La propia novela es un documento en el cual Ada y Van dan forma a su pasado; hurgan en los relieves de la memoria para reconstruir sus vidas; resucitan los momentos cumbre, entre otros momentos que se diluyen en la indiferencia. Una vida, en sí, no tiene un nudo y un desenlace: es un continuum, está llena de pequeños nudos, hay que separar lo que tiene de destacable, la materia prima, aquello capaz de componer una historia única y consistente. Pero, para Ada y Van, el amor entre ambos visto en retrospectiva resulta siempre épico y legendario.

«El pasado es, pues, una constante acumulación de imágenes», dice Van. Comenta también que ama «sensualmente» el tiempo, «su tejido y extensión, la caída de sus pliegues», y agrega que «el Tiempo es un perfecto caldo de cultivo para las metáforas». Esto nos hace pensar en la propia textura de la novela, de su tiempo: se trata de una composición que, a menudo, parece estar hecha de fragmentos de sueño, en un espacio y una temporalidad totalmente trastocados por la imaginación.

«El tiempo va sobre el sueño/ hundido hasta los cabellos», sentencia la voz de Lorca.
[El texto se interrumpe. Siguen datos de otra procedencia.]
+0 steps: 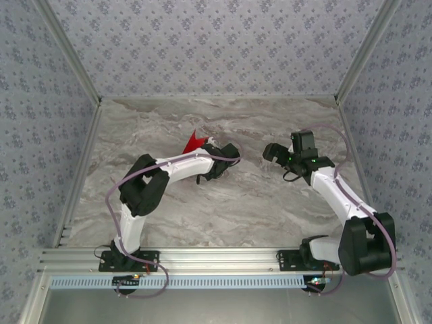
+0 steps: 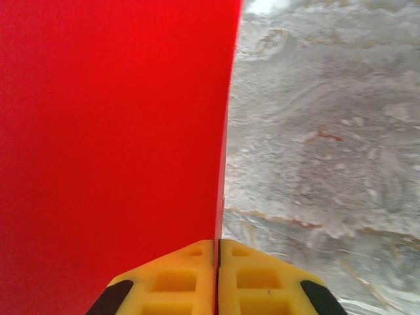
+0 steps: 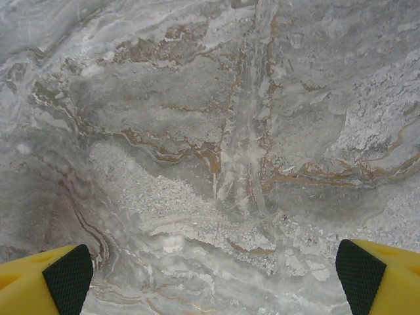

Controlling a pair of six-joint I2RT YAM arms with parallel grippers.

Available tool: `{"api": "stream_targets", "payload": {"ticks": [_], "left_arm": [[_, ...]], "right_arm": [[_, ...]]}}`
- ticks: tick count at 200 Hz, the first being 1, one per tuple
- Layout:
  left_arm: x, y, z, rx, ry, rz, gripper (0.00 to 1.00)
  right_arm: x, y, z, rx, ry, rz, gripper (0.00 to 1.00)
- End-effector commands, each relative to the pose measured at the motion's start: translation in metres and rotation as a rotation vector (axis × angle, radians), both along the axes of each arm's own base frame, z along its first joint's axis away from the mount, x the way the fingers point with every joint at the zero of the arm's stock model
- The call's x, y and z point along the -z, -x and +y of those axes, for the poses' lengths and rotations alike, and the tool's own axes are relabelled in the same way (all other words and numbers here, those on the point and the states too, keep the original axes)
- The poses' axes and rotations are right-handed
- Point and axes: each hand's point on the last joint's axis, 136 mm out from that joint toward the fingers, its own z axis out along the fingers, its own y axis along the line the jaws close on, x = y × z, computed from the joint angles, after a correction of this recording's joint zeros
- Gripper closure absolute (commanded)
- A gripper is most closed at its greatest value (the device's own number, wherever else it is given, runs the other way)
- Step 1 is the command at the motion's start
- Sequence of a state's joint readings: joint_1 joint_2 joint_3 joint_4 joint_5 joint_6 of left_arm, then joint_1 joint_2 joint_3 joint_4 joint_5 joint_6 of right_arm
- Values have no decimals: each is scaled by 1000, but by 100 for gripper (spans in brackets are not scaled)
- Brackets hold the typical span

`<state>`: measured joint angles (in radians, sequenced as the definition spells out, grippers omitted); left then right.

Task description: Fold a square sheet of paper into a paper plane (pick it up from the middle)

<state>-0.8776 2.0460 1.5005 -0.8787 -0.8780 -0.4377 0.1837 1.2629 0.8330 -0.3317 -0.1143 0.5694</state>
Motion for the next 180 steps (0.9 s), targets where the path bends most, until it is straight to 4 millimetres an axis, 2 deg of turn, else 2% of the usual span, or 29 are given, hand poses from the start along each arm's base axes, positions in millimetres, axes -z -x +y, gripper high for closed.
{"api": "stream_targets", "payload": {"ticks": [1, 40, 73, 102, 130, 166, 180], "left_arm": [[20, 4, -15, -9, 89, 58, 92], [40, 10, -27, -11, 150, 118, 88], [47, 12, -36, -10, 194, 145, 84], [48, 15, -44, 2, 225, 155, 76], [31, 17, -59, 32, 305, 144, 66], [1, 36, -94, 85, 589, 211, 47], [-18, 39, -113, 137, 735, 205, 41]], "right_arm": [[2, -4, 1, 10, -24, 13, 0], [10, -6, 1, 11, -36, 34, 0], [14, -6, 1, 13, -42, 47, 0], [13, -7, 2, 11, -52, 47, 1], [13, -7, 0, 17, -52, 50, 1], [13, -6, -3, 31, -49, 54, 1], [11, -6, -3, 33, -53, 53, 1]]}}
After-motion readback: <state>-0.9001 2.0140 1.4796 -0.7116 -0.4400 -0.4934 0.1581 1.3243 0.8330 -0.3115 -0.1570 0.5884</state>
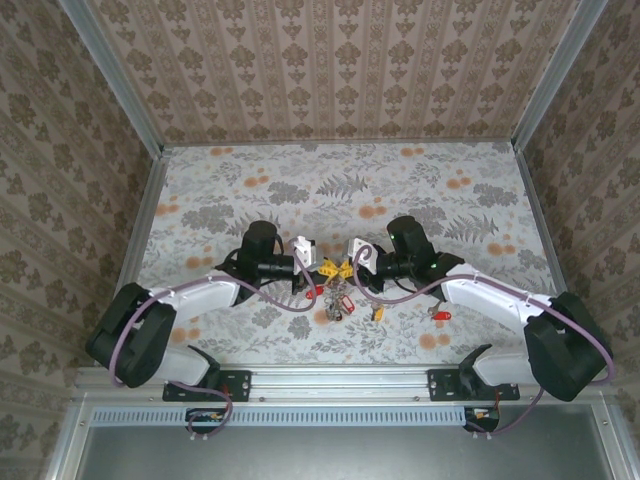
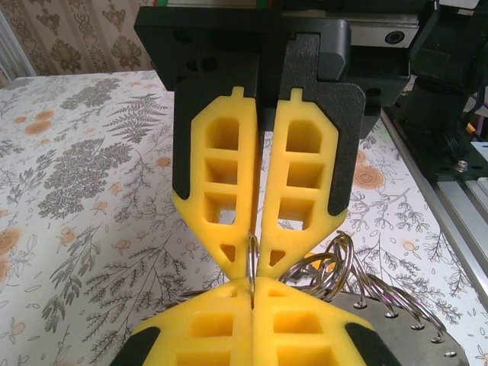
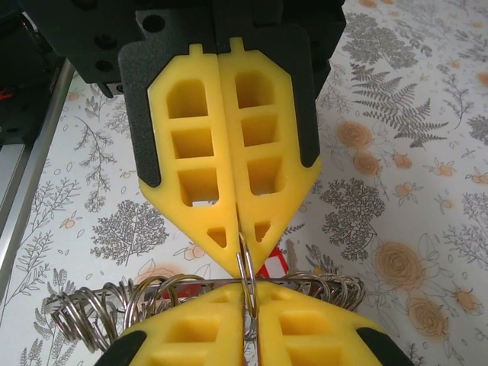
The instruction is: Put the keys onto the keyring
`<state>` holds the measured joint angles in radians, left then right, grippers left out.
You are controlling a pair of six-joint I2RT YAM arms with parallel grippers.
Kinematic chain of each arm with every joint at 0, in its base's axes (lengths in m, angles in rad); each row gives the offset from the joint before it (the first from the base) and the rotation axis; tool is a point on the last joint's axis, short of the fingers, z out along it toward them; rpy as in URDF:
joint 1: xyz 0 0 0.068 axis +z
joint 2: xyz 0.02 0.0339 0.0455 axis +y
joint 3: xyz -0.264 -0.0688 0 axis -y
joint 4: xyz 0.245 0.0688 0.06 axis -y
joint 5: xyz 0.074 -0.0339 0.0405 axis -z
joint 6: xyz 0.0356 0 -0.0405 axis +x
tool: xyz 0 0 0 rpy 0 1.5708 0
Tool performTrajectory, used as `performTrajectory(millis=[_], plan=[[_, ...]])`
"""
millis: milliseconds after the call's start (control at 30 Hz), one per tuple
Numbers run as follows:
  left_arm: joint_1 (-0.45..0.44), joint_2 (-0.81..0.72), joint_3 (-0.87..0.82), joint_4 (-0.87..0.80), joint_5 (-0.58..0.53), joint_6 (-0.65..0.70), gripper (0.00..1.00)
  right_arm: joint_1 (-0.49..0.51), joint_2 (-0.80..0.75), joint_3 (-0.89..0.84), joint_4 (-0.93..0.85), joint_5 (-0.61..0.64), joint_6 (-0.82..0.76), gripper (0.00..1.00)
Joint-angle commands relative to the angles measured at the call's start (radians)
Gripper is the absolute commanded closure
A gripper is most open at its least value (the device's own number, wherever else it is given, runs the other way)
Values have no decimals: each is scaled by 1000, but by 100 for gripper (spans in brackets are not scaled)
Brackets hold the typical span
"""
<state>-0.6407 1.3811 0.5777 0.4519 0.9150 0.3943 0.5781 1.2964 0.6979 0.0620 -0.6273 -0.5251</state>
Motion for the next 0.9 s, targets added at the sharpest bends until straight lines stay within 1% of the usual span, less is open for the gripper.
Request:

Y la voz de Nabokov, el ritmo de sus palabras, hacen del tiempo un arte, y del arte un tejido continuo. A través de él, Ada y Van se sueñan y se inmortalizan, respiran entre las oscuras brechas de su propia textura, de su propio tiempo, ficcional pero vivo.

Notas

(1) Cirlot, Juan Eduardo. Diccionario de Símbolos. p. 259. Barcelona; Siruela, 1997.

(2) Zurro, Javier (2 de julio de 2013). Lo que Lewis Carroll ocultó de Alicia. El Confidencial. Recuperado de: Elconfidencial.com.

(3) Ibáñez, Andrés (1 de julio de 1999). Artículo: La chistera del mago. Cien años del nacimiento de Vladimir Nabokov. Revista de Libros. Recuperado de: Revistadelibros.com.